# What the exercise asks
Reading the listing that follows, count the lines where "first" appears, and answer with only that count.

Supplied information Start Marker

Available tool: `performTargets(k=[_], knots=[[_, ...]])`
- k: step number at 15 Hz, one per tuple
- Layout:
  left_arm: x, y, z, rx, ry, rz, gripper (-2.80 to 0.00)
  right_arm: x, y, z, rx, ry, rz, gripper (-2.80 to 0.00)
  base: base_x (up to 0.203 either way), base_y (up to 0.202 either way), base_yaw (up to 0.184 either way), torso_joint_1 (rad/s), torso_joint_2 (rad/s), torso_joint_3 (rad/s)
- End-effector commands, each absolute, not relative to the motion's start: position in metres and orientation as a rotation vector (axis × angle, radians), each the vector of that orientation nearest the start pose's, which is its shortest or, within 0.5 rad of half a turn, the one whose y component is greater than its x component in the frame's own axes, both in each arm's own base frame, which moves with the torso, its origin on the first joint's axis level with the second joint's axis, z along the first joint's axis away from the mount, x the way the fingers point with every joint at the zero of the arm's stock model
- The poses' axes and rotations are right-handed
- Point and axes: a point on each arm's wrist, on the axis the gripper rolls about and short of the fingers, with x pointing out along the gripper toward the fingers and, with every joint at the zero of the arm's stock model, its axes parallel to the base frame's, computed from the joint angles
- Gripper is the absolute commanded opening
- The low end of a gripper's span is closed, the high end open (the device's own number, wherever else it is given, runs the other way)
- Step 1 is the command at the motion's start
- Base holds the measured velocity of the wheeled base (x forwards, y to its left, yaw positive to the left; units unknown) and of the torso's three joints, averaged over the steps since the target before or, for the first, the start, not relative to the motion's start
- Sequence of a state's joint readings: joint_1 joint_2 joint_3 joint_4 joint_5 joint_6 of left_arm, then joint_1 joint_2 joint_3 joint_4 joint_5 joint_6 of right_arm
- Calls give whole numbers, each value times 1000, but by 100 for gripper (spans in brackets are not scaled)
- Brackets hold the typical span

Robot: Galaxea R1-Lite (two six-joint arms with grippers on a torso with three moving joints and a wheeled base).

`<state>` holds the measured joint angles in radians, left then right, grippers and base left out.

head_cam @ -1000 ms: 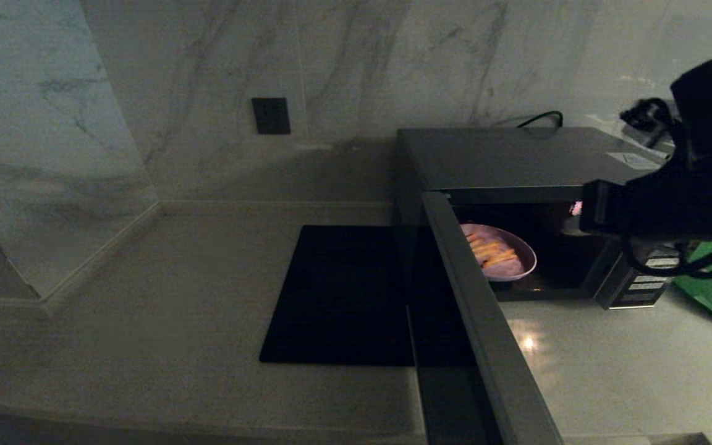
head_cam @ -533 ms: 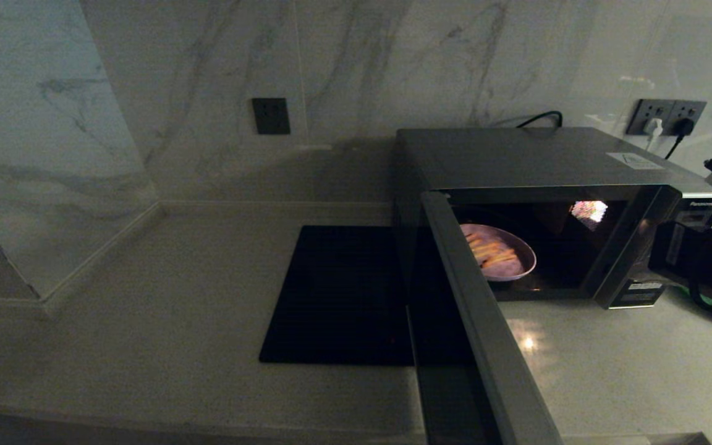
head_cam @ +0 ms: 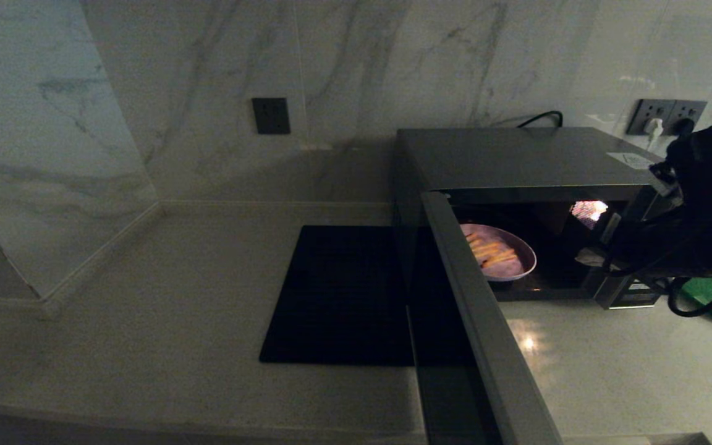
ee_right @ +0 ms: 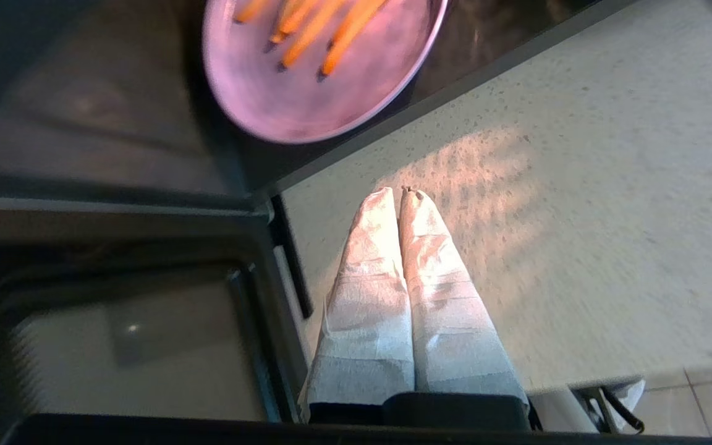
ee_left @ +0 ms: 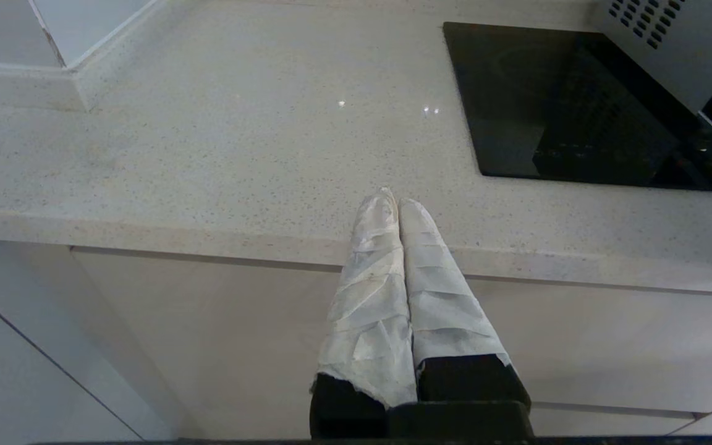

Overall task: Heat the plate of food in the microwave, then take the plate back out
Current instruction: Take the plate out of the microwave

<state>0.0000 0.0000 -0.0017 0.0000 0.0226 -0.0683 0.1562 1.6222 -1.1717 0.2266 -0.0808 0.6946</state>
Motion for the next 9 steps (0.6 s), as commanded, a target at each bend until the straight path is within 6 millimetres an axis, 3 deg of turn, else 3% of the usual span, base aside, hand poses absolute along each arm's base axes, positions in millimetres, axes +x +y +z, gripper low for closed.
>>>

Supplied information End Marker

# Task result
2